The organizer of the reading series posted on his website one guideline under the heading “Requirement to be a scheduled Reader”: 1. Do you attend these readings? If ‘No’, go away. If ‘Yes', tell me about yourself and what you’ve been writing.


sentences comment

34. When an artist learns his craft too well he makes slick art.

35. These sentences comment on art, but are not art.

—Sol Lewitt, Sentences on Conceptual Art"

[First published in 0-9 (New York), 1969, and Art-Language (England), May 1969]


resist the list

Don’t allow your reading list to be dictated: Hunt it, find it, make it your own.


acrostic composed



situational awareness

A poet recognizes immediately the ‘con’ in lexicon.


beauty blinded

This light, this landscape (Poros, Greece), these days start to threaten me seriously. I close the shutters so I can work. I must protect myself from beauty...You feel your brain emptying and lightening; the long day absorbs it. Today I understood why Homer was blind; if he had had eyes he wouldn't have written anything.

—George Seferis, A Poet’s Journal: Days of 1945-1951 (The Belknap Press, Harvard U. Press, 1974), translated by Athan Anagnostopoulos.


figure of speech fugue

A poem that throbs with its tropes.


poem as bookcase

Loaded with literary allusions, each line of the poem was like a bookshelf.


playing long odds

He was prone to playing the long odds, so he quit his job, borrowed $50K and bet on getting an MFA in Creative Writing.


audience disconnect

After the poet concluded the reading with her most harrowing of poems, the audience smiled and clapped heartily as though to prompt an encore.


false dualities

Beware nevertheless of false dualities: classical and romantic, real and ideal, reason and instinct, mind and matter, male and female—all should be merged into each other (as a Taoists merged their Yin and Yang in the Tao) and should be regarded as two aspects of one idea. […]

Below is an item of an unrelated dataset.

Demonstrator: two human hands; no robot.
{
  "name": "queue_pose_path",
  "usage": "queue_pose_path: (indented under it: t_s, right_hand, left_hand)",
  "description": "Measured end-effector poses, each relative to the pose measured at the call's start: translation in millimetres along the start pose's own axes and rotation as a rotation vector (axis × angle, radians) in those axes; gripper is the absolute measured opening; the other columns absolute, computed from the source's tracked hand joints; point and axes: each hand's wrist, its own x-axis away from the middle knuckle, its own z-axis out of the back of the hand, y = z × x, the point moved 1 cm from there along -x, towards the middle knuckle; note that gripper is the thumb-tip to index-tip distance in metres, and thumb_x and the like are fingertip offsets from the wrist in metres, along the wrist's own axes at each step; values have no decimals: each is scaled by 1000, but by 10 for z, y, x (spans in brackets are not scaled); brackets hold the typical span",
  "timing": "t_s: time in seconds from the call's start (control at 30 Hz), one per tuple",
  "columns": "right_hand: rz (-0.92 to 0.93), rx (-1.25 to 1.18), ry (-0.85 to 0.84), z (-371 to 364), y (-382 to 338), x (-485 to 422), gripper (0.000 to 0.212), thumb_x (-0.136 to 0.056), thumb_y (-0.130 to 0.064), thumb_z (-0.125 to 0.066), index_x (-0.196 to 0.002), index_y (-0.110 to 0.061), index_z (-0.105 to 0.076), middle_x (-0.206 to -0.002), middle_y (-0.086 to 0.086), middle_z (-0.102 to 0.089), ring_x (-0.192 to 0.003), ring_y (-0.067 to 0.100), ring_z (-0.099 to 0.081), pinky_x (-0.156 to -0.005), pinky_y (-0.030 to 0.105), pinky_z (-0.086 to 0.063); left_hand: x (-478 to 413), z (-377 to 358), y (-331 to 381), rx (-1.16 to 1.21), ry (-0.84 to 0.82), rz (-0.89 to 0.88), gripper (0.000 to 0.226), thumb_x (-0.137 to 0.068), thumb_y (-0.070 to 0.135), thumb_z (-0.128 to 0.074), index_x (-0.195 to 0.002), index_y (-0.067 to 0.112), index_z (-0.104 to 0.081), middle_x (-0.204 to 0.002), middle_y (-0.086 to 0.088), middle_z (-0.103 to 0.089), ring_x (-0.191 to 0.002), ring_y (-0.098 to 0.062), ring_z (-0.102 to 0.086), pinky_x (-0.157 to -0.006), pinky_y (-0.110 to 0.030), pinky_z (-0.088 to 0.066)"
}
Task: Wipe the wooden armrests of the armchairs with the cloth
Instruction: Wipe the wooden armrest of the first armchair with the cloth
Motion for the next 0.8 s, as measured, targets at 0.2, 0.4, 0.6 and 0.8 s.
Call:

Yet ridiculous as may seem the dualities in conflict at a given time, it does not follow that dualism is a worthless process. The river of truth is always splitting up into arms that reunite. Islanded between them, the inhabitants argue for a lifetime as to which is the mainstream.

—Cyril Connolly, The Unquiet Grave: A Word Cycle by Palinurus (Persea Press, 1981; first published in Curwen Press in 1944)


mind pain

As when reading an article on the latest subatomic theory, a good poem should hurt your brain.


quiet but not empty space

Poet, strain the words from silence.


book as handheld device

Your poetry being printed only makes it more portable, not more important.


just passing through

We call them passages because we are unlikely to pass our eyes over them again.


brokedown horses

A bright critic who hitched his wagon (note: dead metaphor) to the wrong authors.


intrinsic solitude

Stranded on this distant land where spaceships don’t pass nor ever will, lost on this speck of sand far from all commercial routes of the universe, I’m condemned to share the intrinsic solitude of its inhabitants, people incapable of communicating with a tool less unwieldy and impenetrable than language. I use it to send coded messages that only other castaways, those they call poets, can understand.

—Ana Maria Shua, translated by Rhonda Dahl Buchanan, Short Circuits: Aphorisms, Fragments, and Literary Anomalies (Schaffner Press, 2018), edited by James Lough and Alex Stein.


what happens underground

Model for a poem: rabbit warren.


big data

The day may be coming when canonicity is measured by tallying Google searches.